What to produce -
Give back an exact copy of the lines below, from the first through the line with "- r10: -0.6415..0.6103"; please stop there.

== Segment start ==

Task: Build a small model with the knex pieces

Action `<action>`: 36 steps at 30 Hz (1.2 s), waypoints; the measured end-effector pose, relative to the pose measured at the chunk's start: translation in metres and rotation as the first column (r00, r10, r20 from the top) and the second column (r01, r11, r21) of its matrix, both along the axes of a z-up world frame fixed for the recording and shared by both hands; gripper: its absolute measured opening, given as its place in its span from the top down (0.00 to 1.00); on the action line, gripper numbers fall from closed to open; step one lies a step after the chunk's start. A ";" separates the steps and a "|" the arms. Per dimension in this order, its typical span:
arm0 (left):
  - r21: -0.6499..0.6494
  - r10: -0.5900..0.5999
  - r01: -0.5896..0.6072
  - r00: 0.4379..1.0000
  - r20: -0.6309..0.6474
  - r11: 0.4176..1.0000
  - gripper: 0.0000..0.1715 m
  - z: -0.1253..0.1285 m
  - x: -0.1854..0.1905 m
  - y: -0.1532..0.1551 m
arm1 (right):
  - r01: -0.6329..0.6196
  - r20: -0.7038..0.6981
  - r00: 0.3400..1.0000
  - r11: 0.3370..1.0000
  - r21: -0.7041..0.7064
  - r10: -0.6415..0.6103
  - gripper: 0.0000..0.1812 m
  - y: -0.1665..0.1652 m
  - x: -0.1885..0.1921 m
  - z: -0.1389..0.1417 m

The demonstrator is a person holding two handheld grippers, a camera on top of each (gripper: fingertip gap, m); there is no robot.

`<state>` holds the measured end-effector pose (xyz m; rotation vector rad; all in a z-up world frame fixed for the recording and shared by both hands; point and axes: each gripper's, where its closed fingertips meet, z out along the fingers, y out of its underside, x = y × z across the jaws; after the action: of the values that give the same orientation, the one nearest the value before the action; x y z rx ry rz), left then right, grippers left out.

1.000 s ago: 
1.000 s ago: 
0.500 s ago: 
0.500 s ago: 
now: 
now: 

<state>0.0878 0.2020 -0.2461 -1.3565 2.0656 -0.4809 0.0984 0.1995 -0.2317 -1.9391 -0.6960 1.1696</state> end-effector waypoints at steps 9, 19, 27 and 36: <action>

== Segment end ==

Solution for this problem -
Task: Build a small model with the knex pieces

Action `<action>`: 36 steps at 30 Hz (1.2 s), waypoints; the measured end-effector pose, relative to the pose measured at the chunk's start: translation in metres and rotation as the first column (r00, r10, r20 from the top) and the second column (r01, r11, r21) of its matrix, both along the axes of a z-up world frame fixed for the recording and shared by both hands; gripper: its absolute measured opening, given as its place in its span from the top down (0.00 to 1.00); on the action line, gripper numbers fall from closed to open; step one lies a step after the chunk's start. A ";" separates the steps and a "|" the arms. Per dimension in this order, its typical span:
arm0 (left):
  - r21: -0.6499..0.6494
  - r10: -0.5900..0.5999
  - r01: -0.5896..0.6072
  - r00: 0.4379..1.0000
  - r20: -0.6309..0.6474
  - r11: 0.4176..1.0000
  - gripper: 0.0000..0.1715 m
  - z: -0.1253..0.1285 m
  - x: -0.1854..0.1905 m
  - y: -0.1532..0.1551 m
arm1 (right):
  - r01: -0.6329..0.6196
  - r20: -0.7038..0.6981
  - r00: 0.3400..1.0000
  - r11: 0.3370..1.0000
  - r21: -0.7041..0.7064
  - r10: -0.6415..0.6103

This answer is complete as written.